Sure enough, I did have that back asswards. I'd never seen that equation for calculating k based on material properties and spring dimensions before.

So cutting your springs reduces the number of active coils and spring length proportionally, so spring force stays constant. So by cutting your springs you're keeping the stock spring force with less possible spring travel, so aside from changing geometry from lowering, you'll wind up bottoming out a lot and bouncing around.

Haha I've already been to 2 engineering classes today and didn't really learn anything, but I learn a new and interesting mechanical engineering concept on NF... Thanks guys!


----------



## Slacky (May 31, 2004)

ReVerm said:


> It will change the handling. Significantly. Please see my post above and the posts in the other thread.


 of course but sometimes not for better, my buddys car sure looks nice low but his shocks bottom out everywhere and they are all bashed up and sure he can cut corners really sharp but he sways like floppy peice of french toast on the highway


----------



## pete? (Jul 6, 2004)

Slacky said:


> of course but sometimes not for better, my buddys car sure looks nice low but his shocks bottom out everywhere and they are all bashed up and sure he can cut corners really sharp but he sways like floppy peice of french toast on the highway


that means he dosent have a good setup and the shocks are too soft


----------



## NOS_PSR_NOS (Nov 9, 2004)

i know this is way off topic but can you put b14 springs on a b13.


----------



## pete? (Jul 6, 2004)

NOS_PSR_NOS said:


> i know this is way off topic but can you put b14 springs on a b13.

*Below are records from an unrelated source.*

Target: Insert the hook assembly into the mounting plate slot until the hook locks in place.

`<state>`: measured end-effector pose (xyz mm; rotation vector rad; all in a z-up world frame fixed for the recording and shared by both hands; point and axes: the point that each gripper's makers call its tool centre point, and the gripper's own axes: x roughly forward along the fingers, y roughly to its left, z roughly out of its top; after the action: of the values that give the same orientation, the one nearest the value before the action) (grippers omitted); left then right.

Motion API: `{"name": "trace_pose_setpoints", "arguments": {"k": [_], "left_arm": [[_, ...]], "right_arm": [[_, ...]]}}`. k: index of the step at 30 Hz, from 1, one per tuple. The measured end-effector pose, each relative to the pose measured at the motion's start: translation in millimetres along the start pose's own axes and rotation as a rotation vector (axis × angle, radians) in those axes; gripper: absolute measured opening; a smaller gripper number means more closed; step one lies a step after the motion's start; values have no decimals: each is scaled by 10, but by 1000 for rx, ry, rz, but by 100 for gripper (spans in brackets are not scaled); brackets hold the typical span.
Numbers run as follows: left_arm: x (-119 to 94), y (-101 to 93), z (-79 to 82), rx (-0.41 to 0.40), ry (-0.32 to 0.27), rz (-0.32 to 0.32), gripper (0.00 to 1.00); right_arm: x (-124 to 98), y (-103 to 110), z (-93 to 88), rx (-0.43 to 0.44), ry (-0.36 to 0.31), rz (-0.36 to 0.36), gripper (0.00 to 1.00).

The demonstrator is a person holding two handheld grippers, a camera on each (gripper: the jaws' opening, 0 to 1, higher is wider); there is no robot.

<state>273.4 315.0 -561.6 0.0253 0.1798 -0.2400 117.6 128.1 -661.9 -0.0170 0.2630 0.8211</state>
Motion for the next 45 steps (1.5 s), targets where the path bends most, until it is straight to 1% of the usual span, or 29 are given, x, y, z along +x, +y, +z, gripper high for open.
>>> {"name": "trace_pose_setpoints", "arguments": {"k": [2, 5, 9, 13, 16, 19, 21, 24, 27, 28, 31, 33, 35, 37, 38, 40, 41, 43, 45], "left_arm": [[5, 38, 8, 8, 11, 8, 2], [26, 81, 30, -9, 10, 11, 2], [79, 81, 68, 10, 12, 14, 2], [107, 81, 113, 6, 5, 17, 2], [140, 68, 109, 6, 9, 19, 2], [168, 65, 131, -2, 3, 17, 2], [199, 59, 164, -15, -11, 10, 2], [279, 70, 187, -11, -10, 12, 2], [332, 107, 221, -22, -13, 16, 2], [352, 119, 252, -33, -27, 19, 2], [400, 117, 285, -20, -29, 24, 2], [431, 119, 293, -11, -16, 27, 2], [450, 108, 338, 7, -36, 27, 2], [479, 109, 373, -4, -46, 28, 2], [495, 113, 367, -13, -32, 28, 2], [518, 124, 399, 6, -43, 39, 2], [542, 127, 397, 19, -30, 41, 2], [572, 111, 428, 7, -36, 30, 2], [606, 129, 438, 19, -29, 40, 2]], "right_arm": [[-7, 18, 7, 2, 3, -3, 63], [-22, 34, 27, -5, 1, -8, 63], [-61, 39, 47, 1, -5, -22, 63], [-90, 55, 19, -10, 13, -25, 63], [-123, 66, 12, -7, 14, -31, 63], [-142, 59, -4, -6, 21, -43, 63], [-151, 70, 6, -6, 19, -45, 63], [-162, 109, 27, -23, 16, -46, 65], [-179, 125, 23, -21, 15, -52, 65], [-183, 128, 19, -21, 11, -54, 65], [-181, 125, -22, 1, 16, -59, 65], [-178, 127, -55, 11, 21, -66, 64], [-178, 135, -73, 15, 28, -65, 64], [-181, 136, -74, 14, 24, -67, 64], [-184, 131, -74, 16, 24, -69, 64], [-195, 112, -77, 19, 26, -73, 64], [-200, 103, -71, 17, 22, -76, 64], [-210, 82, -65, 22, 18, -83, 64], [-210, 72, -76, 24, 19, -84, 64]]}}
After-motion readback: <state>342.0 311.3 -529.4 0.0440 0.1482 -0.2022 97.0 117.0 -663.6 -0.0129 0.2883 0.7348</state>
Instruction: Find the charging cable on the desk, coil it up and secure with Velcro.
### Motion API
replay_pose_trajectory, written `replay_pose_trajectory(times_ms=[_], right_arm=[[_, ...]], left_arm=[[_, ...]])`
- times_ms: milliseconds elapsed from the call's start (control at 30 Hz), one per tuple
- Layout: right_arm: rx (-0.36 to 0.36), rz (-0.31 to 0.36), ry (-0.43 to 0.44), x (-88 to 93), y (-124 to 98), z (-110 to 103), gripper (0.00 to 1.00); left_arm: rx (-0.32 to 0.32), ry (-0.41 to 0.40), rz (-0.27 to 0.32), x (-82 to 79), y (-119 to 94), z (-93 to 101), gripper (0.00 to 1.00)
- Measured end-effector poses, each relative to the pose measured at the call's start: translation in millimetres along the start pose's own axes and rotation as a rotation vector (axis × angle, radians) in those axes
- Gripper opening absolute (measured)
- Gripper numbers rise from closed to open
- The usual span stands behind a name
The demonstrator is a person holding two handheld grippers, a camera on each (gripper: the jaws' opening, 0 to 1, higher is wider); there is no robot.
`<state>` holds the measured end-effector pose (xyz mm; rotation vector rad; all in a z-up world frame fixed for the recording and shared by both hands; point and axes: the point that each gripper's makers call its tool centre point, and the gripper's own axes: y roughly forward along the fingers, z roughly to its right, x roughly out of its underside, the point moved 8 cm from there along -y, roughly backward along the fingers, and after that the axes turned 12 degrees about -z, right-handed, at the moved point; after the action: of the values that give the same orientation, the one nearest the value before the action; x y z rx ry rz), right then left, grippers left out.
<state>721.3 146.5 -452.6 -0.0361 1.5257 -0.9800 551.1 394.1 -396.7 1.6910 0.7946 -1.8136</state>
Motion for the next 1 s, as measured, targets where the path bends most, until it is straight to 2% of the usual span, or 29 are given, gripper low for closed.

from page 1 of this thread


ReVerm said:


> It's funny you should mention this, because just yesterday I went and did a bit of measurement/calculations with a pair of stock B14 springs. According to Nissan FSMs, B13s and B14s do share some springs, although not all B13 springs made their way onto B14s (and vice versa). The stock B13 and B14 dampers are of similar dimensions.
> 
> 
> > there is *no* cheap way to lower your car


----------



## NOS_PSR_NOS (Nov 9, 2004)

1.6pete said:


> from page 1 of this thread
> 
> 
> ReVerm said:
> ...


----------



## NOS_PSR_NOS (Nov 9, 2004)

1.6pete said:


> from page 1 of this thread
> 
> 
> ReVerm said:
> ...


----------



## pete? (Jul 6, 2004)

so is that a yes? im looking at buying this but there for a b14 and since the price is right...........
http://www.nissanforums.com/classifieds/showproduct.php?product=857&sort=1&cat=5&page=1[/QUOTE]
sprint springs are bad. hyperco, gc, and eibac are the only good lowering springs for our cars (the spring rate much be high enuff to keep it off the bump stop) dont waste your money. but the answer to your question is yes. all b14 and b13 lowering springs are interchangable

if you will be lowering your b14 soon why dont you get these before mike never makes them again! help out the b14 comunity!!!!!!!!!!!!!!!please!!!!!


----------



## Slacky (May 31, 2004)

1.6pete said:


> that means he dosent have a good setup and the shocks are too soft


 i couldnt agree more, kid never listens to me the first time, always has to mess up his stock part before he byes the performance name brand, then he has nothin to fall back on when his performance ones break. silly hard headed italiens


----------



## sunnysentra (Jul 24, 2002)

here is a good one, I knew a guy that heated the coils with a torch and had 3 fat guys sit on the car to lower it. let me tell you, the ride was so bad it teetered down the road and bounced. this was on a 91 grand AM. Bad news, never do this either!!!!!!!!

Chris 92 classic

Look on classifieds for Used Ebach pro-kits.


----------



## pete? (Jul 6, 2004)

sunnysentra said:


> here is a good one, I knew a guy that heated the coils with a torch and had 3 fat guys sit on the car to lower it. let me tell you, the ride was so bad it teetered down the road and bounced. this was on a 91 grand AM. Bad news, never do this either!!!!!!!!
> 
> Chris 92 classic
> 
> Look on classifieds for Used Ebach pro-kits.


that is stupid! i have heard of people doing that on bikes (only have front and back) but there is no way to make all 4 springs the same length like that..........stupid


----------



## ReVerm (Jan 13, 2003)

sunnysentra said:


> here is a good one, I knew a guy that heated the coils with a torch and had 3 fat guys sit on the car to lower it. let me tell you, the ride was so bad it teetered down the road and bounced. this was on a 91 grand AM. Bad news, never do this either!!!!!!!!
> 
> Chris 92 classic
> 
> Look on classifieds for Used Ebach pro-kits.


Haha. Go ghetto heat treatment.


----------



## ReVerm (Jan 13, 2003)

ReVerm said:


> Through the data listed in the FSMs, I found that the spring rates for the front springs for our cars are all in the neighborhood of 100~118lbs(f)/in and have five active coils. If you remove the topmost coil, the spring rate goes up to the mid-high 130's, BUT you lose over 2.5 inches of travel (given that the springs are not sagging from age).


Sorry guys. It turns out I counted the number of active coils on the front springs somehow. Please check the updated spring rate approximations in the 3rd post on this thread. 

It turns out the spring rates are higher than what I originally listed (they're more like 122~140 lbs(f)/in), and if you cut the topmost coil off of any of them, your spring rate will shoot up to the 170's. Everything else that I said before doesn't change, just the numbers.

Again, sorry about the screw-up.


----------